• PROBLEM TO WORK ON: Retype the listing that follows, leaving nothing out.

• DATA EXTRACT:
+ + + + + + +

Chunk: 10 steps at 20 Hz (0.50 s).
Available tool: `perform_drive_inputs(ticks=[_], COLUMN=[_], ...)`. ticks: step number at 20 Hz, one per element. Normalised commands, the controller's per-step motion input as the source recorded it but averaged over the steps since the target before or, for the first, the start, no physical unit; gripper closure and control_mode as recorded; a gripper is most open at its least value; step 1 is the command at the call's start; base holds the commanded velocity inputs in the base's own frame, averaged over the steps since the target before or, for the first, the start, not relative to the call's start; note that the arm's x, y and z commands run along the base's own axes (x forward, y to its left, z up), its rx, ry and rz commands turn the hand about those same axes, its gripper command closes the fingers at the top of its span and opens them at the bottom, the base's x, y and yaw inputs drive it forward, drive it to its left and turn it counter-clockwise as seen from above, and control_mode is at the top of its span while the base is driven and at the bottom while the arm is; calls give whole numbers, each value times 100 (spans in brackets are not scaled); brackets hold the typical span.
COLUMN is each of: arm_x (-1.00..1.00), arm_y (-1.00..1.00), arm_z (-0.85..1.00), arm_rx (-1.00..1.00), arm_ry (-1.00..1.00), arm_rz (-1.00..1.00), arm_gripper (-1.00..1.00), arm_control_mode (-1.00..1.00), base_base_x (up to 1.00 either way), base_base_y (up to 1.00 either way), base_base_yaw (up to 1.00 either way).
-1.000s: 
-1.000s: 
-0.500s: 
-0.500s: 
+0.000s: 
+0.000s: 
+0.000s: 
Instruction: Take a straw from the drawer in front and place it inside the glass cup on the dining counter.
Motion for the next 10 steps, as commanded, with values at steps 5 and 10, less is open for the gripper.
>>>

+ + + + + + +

• TASK ANSWER:
Chunk: 10 steps at 20 Hz (0.50 s).
Available tool: `perform_drive_inputs(ticks=[_], COLUMN=[_], ...)`. ticks: step number at 20 Hz, one per element. Normalised commands, the controller's per-step motion input as the source recorded it but averaged over the steps since the target before or, for the first, the start, no physical unit; gripper closure and control_mode as recorded; a gripper is most open at its least value; step 1 is the command at the call's start; base holds the commanded velocity inputs in the base's own frame, averaged over the steps since the target before or, for the first, the start, not relative to the call's start; note that the arm's x, y and z commands run along the base's own axes (x forward, y to its left, z up), its rx, ry and rz commands turn the hand about those same axes, its gripper command closes the fingers at the top of its span and opens them at the bottom, the base's x, y and yaw inputs drive it forward, drive it to its left and turn it counter-clockwise as seen from above, and control_mode is at the top of its span while the base is driven and at the bottom while the arm is; calls give whole numbers, each value times 100 (spans in brackets are not scaled); brackets hold the typical span.
COLUMN is each of: arm_x (-1.00..1.00), arm_y (-1.00..1.00), arm_z (-0.85..1.00), arm_rx (-1.00..1.00), arm_ry (-1.00..1.00), arm_rz (-1.00..1.00), arm_gripper (-1.00..1.00), arm_control_mode (-1.00..1.00), base_base_x (up to 1.00 either way), base_base_y (up to 1.00 either way), base_base_yaw (up to 1.00 either way).
-1.000s: 
-1.000s: 
-0.500s: 
-0.500s: 
+0.000s: 
+0.000s: 
+0.000s: 
Instruction: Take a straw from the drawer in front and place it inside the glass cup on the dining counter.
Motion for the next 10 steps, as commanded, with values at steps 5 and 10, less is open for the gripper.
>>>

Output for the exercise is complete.